どうでもいい、ただそれだけ

一色 サラ

他人の話



「はい、工藤です。」

 スマホに、表示はされたのは上司の東だ。

「ああ、今日人多いから、お休みで」

 あずまの無神経な言葉が耳に流れて行く。「はい...」納得のいく気分ではない。

週に3回ほどのホテル清掃の仕事だった。突然の通告はいつものことだ。でも残酷だ。またと喉の奥が唸っている。どれだけ仕方がないと自分に言い訳しても、生きていく気力を奪っていく。

 なんで休みなんですか。など聞いても、同じように今日は働くが人数多いとしか返答ないだろう。今月もお給料はマイナスだと頭によぎる。こんなの生活をいつまで続けて続くのだろう。精神的も肉体的にもすさんでいく。仕方ない。宿泊の数によって、稼働率は変わってしまう。それは、誰もが想像しかできないものなのだろう。

 変になってきて、ベットに寝転がり天井を見て1人で微笑していた。馬鹿馬鹿しい。どこかに出かけよう。もう、考えても何も生まれてこない。誰かな何かを恨んだところで、何も変わらない。

 眠い身体を無理やり動かして、家から10分ほどの所にあるショッピングモールに向かった。何もすることもなく、ただウロウロとショッピングモール内を歩く。何も買う気も起きないが、見ているだけで、どこか安らいでくる。フードコートが見えて来て、お腹がなかった。何件もの店舗が並んでいて、多くの席が家族連れや勉強している学生など、平日にもかかわらず、多くの人で賑わっていた。オムライス、ドーナツ、丼物、ラーメン、何を食べようかとウロウロしてしまう。天丼が600円、決めかねない自分がやっぱり安いものを選んでしまう。
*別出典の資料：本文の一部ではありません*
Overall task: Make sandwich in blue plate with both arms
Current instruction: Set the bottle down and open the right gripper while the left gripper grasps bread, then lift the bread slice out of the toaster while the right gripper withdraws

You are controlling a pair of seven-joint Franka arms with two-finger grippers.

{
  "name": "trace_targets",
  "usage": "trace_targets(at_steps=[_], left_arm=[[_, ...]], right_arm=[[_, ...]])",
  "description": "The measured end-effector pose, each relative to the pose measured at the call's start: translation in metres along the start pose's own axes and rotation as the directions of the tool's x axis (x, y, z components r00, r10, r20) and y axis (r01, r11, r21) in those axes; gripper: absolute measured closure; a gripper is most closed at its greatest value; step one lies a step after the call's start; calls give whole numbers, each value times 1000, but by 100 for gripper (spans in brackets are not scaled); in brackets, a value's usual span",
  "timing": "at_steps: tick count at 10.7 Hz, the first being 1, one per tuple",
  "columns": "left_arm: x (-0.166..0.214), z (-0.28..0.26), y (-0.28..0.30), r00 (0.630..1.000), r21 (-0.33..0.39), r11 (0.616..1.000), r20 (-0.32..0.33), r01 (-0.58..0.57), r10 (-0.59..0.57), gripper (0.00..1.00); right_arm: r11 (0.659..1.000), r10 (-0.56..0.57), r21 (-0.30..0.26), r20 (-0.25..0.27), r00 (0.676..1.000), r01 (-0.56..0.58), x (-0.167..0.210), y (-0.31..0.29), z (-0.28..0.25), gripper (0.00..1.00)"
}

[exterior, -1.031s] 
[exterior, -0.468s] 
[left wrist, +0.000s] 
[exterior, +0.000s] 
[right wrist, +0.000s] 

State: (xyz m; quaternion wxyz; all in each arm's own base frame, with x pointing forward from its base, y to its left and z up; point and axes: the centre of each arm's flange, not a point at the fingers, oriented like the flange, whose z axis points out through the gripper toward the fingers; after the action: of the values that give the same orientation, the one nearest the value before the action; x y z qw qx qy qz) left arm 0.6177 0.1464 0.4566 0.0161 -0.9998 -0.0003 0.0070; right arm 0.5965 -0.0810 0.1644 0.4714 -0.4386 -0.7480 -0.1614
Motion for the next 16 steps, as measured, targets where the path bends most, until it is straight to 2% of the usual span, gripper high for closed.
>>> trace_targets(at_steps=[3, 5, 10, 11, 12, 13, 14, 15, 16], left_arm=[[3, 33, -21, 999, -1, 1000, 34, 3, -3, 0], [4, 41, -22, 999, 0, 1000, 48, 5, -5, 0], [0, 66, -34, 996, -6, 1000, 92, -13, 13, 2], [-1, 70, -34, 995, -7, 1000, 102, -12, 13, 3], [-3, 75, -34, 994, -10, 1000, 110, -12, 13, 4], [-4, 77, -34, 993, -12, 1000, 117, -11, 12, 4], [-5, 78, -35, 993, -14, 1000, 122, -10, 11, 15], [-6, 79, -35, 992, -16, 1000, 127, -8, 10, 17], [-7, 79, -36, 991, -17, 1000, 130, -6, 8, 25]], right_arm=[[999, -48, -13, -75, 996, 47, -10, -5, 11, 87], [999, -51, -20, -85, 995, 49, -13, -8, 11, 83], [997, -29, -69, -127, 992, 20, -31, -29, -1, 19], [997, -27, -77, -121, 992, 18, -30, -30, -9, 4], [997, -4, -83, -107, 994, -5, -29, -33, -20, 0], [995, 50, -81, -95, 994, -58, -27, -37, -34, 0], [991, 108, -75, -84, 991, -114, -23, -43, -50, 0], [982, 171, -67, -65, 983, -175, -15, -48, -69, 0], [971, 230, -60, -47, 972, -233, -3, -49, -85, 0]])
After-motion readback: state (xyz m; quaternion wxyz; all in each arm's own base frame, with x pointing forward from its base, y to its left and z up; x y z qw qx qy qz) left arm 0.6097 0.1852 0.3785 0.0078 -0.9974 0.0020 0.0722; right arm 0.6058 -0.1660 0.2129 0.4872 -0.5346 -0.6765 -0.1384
 呼び出しベルがなり、商品をもって、席についた。お昼時は少し過ぎていたので、人がだんだん減り始めていた。

 店舗の近くの席に座ってしまったので、目の前にのドーナツ屋から、「ドーナツは作ったから、飲み物だけ買おう」とういう声が聞こえてきた。

「もう無理なの別れたほしい」「ごめん、ちゃんとするから」「謝っても心から反省してないでしょう」と聞こえてくる。なぜだろう。フードコートは声が通るから、人の声が丸聞こえになっている。

どうでもいいなと思ってしまう。そう思うと自分の悩みなど、他人からしたらどうでもいい話なんだろうなと思えてしまった。